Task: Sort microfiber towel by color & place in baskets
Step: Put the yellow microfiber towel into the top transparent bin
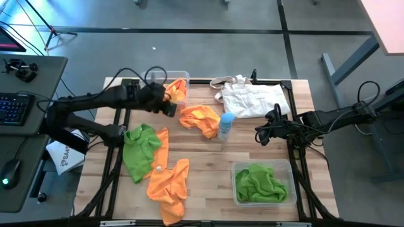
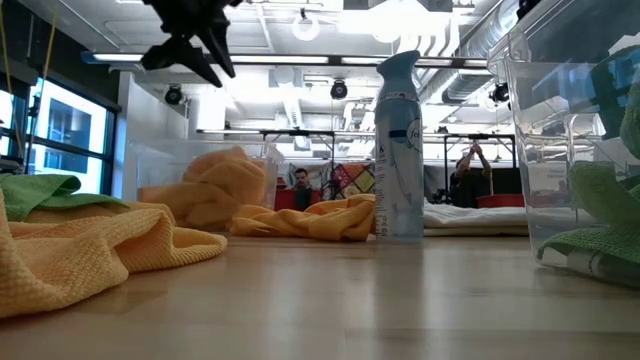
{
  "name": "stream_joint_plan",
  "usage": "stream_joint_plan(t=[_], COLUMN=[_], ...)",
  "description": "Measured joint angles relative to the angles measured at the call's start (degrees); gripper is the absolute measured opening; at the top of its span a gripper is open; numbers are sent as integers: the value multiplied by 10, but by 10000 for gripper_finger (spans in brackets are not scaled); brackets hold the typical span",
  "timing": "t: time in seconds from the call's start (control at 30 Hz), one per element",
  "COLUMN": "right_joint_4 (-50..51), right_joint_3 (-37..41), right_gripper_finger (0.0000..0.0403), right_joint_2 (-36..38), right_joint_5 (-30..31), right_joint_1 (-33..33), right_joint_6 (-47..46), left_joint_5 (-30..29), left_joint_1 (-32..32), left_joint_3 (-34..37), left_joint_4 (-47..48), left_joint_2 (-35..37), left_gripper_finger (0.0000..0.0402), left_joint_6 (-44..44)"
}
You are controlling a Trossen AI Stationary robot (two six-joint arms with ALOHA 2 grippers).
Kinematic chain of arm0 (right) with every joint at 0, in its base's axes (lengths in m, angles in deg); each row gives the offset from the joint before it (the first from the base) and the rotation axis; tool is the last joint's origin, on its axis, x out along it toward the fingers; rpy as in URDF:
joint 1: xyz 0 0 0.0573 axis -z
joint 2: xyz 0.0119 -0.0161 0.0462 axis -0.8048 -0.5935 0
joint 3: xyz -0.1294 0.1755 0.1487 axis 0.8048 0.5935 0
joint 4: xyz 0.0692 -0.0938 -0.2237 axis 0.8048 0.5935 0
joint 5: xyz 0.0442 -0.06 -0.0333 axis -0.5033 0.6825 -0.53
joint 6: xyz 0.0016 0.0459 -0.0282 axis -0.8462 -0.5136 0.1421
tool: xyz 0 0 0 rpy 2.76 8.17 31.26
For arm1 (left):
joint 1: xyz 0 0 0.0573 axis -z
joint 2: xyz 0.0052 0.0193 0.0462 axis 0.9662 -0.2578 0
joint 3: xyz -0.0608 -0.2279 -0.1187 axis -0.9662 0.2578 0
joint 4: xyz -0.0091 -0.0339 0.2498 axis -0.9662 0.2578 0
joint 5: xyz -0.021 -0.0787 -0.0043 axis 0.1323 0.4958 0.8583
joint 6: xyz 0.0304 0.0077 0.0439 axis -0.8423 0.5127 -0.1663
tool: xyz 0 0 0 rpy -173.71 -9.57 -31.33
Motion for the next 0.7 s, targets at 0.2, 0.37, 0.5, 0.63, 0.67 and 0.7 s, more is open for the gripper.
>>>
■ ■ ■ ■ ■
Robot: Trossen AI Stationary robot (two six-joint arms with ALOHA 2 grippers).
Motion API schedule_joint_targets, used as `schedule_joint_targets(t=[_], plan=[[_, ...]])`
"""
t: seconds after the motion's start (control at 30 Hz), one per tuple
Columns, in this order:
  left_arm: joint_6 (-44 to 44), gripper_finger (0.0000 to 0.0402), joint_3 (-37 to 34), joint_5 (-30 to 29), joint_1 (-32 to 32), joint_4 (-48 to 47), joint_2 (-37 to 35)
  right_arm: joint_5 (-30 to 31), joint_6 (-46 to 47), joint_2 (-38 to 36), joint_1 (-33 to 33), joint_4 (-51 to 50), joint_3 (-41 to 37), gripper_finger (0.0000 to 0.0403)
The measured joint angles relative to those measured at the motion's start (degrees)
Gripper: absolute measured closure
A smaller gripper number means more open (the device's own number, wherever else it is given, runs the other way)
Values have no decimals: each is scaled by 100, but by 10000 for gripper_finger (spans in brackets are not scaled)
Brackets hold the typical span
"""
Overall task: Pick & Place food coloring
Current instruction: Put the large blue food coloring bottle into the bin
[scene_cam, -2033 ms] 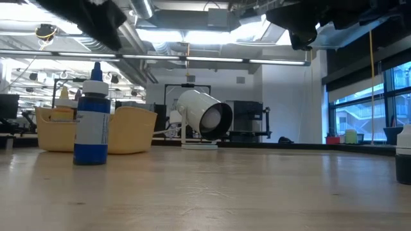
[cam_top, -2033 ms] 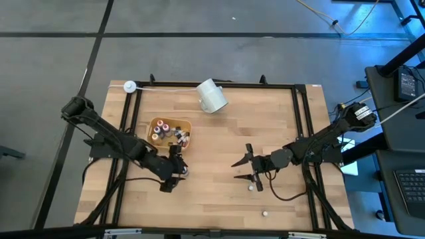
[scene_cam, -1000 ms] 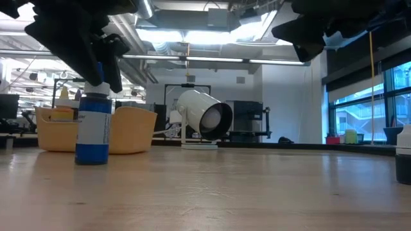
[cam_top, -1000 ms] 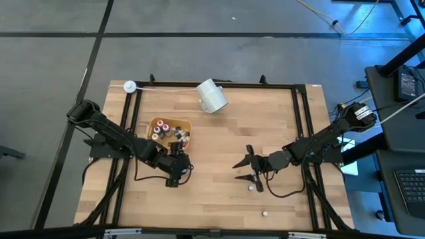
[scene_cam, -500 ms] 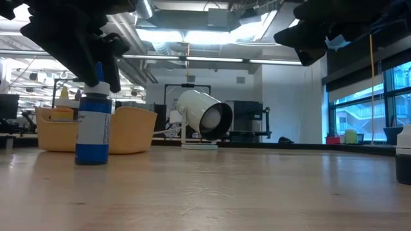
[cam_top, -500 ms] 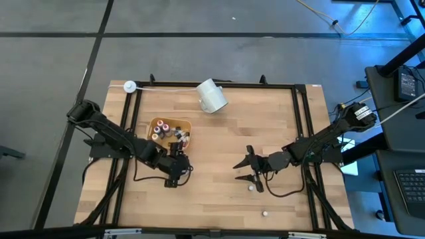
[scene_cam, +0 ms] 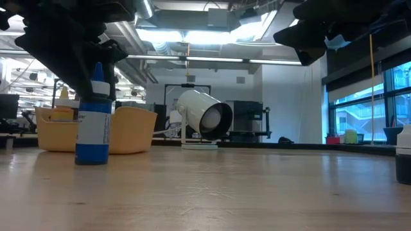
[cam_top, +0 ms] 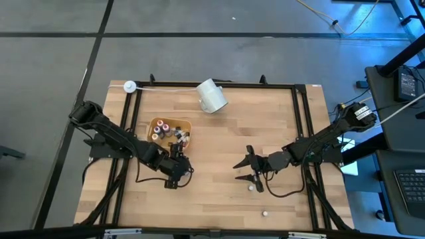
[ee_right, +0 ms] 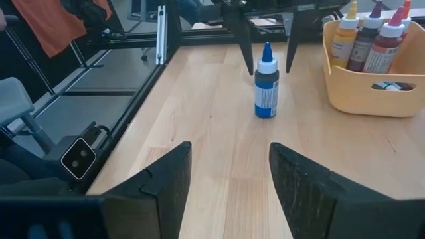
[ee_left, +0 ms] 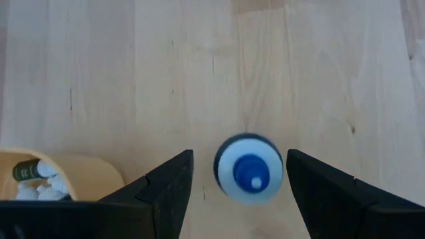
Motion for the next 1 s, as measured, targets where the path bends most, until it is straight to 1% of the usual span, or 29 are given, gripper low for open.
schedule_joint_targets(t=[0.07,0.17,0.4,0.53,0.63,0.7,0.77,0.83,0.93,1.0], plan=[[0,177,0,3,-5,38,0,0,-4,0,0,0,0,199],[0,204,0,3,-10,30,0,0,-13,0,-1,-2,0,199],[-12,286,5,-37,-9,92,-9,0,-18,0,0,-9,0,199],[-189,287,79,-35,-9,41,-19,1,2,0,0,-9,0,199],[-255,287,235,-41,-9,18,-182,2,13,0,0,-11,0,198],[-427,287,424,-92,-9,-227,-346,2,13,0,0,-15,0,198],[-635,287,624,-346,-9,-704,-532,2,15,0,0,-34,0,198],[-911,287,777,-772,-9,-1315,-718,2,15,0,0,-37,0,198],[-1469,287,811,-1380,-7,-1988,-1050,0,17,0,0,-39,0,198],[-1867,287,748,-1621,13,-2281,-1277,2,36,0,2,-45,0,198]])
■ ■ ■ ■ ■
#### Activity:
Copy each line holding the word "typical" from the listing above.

#### Completed exercise:
  "description": "Measured joint angles relative to the angles measured at the call's start (degrees); gripper is the absolute measured opening; at the top of its span a gripper is open; numbers are sent as integers: the value multiplied by 10, but by 10000 for gripper_finger (spans in brackets are not scaled); brackets hold the typical span",
Brackets hold the typical span

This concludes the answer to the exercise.